Devlet Bahçeli, ''Hükümetin 'yıkım projesi' yaşanan gelişmelerle birlikte saklanılamayacak boyutlarıyla açılmış ve bütün hıyanet ortaya dökülmüştür. Milli beka, milli kimlik, milli varlık ve kardeşlik için duyduğumuz kaygı verici gelişmelerin tamamı ve öngörülerimiz maalesef gerçekleşme yolunda hız kazanmıştır'' ifadelerini kullandı.
''İyi şeyler olacak'' sözünden itibaren son altı ay boyunca yaptıkları bütün ikazların şimdi yerine oturmaya ve milletin süreci daha net görmeye başladığını belirten Bahçeli, şunları kaydetti:
''Temas, diyalog, iş birliği, görüşme adı altında partimize ısrarla yapılan çağrıların hangi anlamı taşıdığı, hangi kirli niyetin ortağı yapılmak istendiği de gün ışığına çıkmıştır.
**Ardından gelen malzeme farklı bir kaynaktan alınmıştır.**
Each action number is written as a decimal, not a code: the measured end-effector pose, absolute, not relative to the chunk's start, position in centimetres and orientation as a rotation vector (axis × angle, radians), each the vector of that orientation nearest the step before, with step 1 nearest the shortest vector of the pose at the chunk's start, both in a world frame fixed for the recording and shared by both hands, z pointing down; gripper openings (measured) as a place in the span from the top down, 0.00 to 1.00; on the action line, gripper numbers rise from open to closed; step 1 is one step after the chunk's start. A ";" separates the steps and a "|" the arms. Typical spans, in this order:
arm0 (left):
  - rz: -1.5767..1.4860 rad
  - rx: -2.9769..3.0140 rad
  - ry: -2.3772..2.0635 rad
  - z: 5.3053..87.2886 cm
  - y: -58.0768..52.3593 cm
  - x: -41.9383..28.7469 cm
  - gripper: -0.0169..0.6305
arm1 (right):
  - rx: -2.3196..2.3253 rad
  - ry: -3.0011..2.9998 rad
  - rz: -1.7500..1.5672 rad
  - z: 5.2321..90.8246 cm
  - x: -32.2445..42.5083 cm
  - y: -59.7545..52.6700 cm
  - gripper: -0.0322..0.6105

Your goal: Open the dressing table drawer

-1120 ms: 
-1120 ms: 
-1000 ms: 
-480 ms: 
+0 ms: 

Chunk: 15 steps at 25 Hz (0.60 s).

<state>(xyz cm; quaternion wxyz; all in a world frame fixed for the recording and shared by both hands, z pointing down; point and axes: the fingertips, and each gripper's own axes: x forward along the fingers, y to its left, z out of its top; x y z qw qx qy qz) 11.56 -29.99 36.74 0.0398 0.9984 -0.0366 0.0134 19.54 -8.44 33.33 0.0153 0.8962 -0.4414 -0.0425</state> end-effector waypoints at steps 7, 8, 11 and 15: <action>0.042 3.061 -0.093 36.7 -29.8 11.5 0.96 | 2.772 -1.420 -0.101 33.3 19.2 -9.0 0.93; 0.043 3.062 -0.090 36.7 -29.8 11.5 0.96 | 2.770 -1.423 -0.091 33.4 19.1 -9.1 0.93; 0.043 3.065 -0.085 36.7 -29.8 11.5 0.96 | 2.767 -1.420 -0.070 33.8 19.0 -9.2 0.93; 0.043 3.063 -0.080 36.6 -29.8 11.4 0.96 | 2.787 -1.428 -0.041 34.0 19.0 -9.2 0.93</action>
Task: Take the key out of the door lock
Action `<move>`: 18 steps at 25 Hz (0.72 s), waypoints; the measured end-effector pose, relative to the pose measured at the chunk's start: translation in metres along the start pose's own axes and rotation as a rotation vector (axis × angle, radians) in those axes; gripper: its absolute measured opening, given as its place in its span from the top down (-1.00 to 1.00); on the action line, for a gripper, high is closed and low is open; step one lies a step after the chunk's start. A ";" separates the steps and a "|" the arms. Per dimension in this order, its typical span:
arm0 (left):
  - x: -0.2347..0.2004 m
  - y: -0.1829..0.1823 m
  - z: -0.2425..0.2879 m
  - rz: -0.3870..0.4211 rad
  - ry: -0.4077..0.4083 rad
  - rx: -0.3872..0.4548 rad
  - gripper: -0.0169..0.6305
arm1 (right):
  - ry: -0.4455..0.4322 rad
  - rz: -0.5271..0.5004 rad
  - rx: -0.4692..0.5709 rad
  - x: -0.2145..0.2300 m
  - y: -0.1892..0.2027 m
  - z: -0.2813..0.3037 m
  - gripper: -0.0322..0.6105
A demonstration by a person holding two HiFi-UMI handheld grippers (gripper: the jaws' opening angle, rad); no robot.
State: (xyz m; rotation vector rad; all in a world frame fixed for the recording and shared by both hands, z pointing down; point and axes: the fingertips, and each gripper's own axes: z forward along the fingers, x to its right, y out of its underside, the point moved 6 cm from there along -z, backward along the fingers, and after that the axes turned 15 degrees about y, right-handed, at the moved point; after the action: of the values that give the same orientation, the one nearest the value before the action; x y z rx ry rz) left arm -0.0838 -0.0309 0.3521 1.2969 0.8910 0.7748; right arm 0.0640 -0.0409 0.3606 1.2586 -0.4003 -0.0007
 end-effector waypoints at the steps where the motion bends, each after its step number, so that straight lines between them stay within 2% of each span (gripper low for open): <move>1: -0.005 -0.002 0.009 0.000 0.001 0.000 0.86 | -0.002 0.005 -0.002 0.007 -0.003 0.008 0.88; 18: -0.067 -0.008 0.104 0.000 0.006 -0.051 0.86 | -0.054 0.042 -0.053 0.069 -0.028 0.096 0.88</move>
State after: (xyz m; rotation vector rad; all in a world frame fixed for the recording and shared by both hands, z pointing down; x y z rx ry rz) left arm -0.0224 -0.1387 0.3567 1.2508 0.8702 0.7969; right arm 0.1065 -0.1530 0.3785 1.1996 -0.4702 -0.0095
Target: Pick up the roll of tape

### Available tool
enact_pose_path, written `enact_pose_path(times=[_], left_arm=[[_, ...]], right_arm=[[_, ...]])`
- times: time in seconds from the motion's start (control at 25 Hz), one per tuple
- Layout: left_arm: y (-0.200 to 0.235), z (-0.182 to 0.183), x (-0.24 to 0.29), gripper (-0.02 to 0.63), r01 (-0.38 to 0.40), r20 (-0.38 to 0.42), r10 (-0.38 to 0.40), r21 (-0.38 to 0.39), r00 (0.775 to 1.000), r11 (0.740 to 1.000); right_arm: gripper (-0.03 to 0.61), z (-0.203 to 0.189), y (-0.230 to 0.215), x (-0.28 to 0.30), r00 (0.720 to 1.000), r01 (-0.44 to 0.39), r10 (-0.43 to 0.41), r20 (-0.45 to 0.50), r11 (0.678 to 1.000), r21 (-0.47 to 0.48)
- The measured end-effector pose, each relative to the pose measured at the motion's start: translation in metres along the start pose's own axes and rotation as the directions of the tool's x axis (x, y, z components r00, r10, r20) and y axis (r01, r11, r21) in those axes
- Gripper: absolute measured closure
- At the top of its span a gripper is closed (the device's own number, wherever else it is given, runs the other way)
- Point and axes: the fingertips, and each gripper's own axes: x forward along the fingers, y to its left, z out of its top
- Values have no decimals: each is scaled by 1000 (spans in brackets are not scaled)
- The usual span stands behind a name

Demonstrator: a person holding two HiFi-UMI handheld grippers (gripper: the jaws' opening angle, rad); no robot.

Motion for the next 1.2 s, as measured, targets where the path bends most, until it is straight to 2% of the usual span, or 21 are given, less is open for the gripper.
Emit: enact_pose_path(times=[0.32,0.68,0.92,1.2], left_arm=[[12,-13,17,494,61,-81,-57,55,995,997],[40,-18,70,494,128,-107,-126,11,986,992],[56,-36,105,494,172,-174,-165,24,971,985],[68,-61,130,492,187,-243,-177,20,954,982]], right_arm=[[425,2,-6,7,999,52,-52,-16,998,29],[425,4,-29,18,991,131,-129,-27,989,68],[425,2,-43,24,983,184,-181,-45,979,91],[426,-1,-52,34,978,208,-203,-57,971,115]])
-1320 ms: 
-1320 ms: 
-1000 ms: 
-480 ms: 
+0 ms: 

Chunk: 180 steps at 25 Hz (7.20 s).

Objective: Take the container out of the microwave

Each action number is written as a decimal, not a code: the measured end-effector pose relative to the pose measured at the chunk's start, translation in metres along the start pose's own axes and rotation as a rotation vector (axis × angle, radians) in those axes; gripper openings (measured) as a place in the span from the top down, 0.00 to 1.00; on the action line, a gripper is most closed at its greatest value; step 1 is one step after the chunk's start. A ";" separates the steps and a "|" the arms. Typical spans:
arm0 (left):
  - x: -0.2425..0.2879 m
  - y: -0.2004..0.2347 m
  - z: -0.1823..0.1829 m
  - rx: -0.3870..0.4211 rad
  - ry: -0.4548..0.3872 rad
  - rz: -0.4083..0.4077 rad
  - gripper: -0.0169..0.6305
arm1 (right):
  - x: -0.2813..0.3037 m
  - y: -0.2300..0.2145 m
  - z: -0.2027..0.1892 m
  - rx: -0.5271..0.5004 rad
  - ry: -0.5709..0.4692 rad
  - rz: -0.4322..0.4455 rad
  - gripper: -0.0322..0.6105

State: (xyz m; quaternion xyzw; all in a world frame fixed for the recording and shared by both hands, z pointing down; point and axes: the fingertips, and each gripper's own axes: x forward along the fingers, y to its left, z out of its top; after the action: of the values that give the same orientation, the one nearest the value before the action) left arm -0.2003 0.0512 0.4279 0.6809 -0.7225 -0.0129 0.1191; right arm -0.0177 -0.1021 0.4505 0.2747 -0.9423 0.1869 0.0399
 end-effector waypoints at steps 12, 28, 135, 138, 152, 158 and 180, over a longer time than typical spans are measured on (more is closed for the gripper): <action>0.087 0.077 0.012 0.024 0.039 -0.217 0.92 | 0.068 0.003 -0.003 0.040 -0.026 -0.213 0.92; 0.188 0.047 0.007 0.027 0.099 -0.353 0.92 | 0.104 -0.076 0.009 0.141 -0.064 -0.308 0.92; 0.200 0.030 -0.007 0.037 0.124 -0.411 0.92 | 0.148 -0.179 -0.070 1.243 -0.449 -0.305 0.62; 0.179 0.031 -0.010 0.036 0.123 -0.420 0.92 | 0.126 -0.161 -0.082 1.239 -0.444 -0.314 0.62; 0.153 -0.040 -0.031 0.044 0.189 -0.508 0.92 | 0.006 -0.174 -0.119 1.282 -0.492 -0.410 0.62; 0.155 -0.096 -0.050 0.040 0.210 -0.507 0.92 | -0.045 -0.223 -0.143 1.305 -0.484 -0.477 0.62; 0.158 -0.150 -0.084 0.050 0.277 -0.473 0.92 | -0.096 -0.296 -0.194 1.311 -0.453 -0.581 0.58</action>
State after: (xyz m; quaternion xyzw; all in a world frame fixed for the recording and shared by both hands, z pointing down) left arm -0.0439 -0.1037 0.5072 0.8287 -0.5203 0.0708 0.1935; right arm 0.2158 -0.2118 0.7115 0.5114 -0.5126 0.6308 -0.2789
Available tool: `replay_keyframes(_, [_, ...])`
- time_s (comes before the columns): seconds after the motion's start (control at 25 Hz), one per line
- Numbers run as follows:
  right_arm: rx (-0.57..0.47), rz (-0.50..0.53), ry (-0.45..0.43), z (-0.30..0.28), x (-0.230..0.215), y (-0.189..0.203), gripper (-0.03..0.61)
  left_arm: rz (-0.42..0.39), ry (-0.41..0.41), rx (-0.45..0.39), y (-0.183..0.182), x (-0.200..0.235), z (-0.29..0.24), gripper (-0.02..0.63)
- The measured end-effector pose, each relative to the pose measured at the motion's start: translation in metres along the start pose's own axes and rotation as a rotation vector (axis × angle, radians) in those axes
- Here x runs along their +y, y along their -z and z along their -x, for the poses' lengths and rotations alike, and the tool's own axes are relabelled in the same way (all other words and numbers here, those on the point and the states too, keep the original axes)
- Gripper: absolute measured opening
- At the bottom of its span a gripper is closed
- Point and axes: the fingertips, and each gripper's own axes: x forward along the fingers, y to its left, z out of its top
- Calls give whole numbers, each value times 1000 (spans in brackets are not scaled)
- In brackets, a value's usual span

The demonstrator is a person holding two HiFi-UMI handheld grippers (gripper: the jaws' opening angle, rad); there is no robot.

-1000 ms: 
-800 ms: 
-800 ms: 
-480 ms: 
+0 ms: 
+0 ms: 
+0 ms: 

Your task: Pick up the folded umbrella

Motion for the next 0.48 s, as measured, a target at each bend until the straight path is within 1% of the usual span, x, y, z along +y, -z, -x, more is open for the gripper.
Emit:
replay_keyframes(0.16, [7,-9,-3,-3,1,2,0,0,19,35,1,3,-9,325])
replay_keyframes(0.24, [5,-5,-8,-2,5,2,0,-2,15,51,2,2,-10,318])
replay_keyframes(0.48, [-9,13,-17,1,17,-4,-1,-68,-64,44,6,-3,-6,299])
Başbakan Erdoğan'ın 'açılım', İmralı canisinin 'yol haritası' adını verdiği yıkım sürecinin kurdelesi 'devlet kararı' kılıfı ile Kandil kadroları tarafından alkışlarla Habur sınır kapısında kesilmiştir. Öteden beri iddia ettiğimiz gibi AKP ve PKK iş birliği, Başbakan ve İmralı dayanışması bütün yönleriyle gün ışığına çıkmıştır.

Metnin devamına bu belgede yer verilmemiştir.